Failure to comply with the ECGT can result in damage. Competitors and consumer organisations can file complaints with national authorities. Addtionally, ECGT requires Member States to set maximum fines of at least 4% of annual turnover in the country where the violation occurred.
Other implications may include Product removal, Reputational damage or Supply chain disruption.
What Your Business Should Be Doing Right Now
With just months to go before full enforcement, the compliance checklist is urgent:
- Audit every consumer-facing environmental claim across your website, packaging, advertising, and product descriptions.
- Remove or substantiate all generic green terms unless backed by, up-to-date evidence.
- Retire carbon neutrality claims based on offsets.
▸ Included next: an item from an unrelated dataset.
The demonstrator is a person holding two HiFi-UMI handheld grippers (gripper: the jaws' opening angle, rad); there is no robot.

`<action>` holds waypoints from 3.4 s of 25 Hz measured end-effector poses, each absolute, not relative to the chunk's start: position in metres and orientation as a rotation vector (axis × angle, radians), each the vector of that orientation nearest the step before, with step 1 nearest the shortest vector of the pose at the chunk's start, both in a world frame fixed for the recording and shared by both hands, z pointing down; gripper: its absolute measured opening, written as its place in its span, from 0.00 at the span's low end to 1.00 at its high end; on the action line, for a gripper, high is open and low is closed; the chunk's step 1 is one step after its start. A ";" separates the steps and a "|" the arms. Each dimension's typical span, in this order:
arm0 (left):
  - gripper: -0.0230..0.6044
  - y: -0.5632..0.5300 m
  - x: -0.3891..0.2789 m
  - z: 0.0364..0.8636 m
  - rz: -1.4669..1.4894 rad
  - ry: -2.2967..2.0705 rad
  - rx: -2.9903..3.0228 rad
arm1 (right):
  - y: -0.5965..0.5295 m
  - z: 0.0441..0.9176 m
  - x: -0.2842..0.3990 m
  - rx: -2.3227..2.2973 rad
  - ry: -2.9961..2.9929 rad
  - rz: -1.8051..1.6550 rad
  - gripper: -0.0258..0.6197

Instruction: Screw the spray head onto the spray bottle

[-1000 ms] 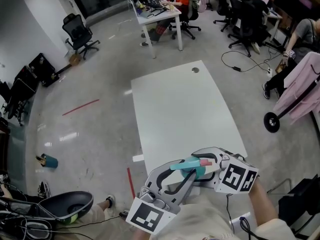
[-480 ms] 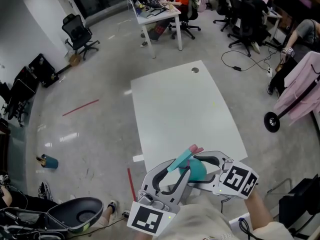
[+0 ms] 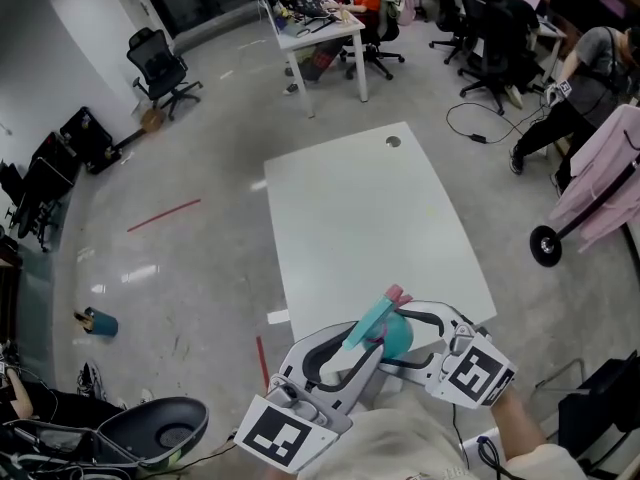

- Verify your sustainability labels.
- Document future commitments.
- Train your teams. Marketing, product, legal, and supply chain functions all have exposure under the ECGT.
How Aranca Can Help You
The ECGT demands more than a legal review, it requires a business-wide rethink of how sustainability is claimed, evidenced, and communicated. Aranca works with companies across industries to turn regulatory pressure into strategic advantage. Here is what that looks like in practice:
Green Claims Audit:
We conduct a full review of your consumer-facing environmental claims, across websites, packaging, advertising, and product documentation, mapping each claim against the ECGT's blacklist and substantiation requirements so you know exactly where your exposure lies.Sustainability Label & Certification Guidance:
We assess whether your current ecolabels and sustainability certifications meet the directive's independent verification standards, and guide you toward recognised schemes like EU Ecolabel, FSC, GOTS, and others that will withstand regulatory and competitive scrutiny.Decarbonisation Strategy & Emissions Quantification:
For companies relying on offset-based carbon neutrality claims, we help build a credible transition path, quantifying Scope 1, 2, and 3 emissions, identifying reduction levers, and structuring claims that are ECGT-compliant and genuinely meaningful.Future Commitments Framework:
If your business has published net zero targets or climate pledges, we help build the independently verifiable implementation plans required under the ECGT, ensuring your forward-looking claims are legally defensible and strategically robust.Ongoing Regulatory Monitoring:
The EU's sustainability regulatory landscape continues to evolve, CSRD, the EU Taxonomy, and potential future green claims legislation all intersect with the ECGT. We keep your business ahead of the curve, so compliance is built into your strategy, not bolted on after the fact.
The Bigger Picture
The ECGT is not a bureaucratic inconvenience, it is a structural shift in how sustainability is communicated and verified in the world's largest consumer market. For businesses that have invested seriously in sustainability, it is an opportunity: a level playing field where genuine credentials are valued and greenwashing is punishable. For those who have relied on vague language and unverified labels, the clock is ticking. The EU has drawn a clear line between aspiration and accountability. The question is whether your business is standing on the right side of it.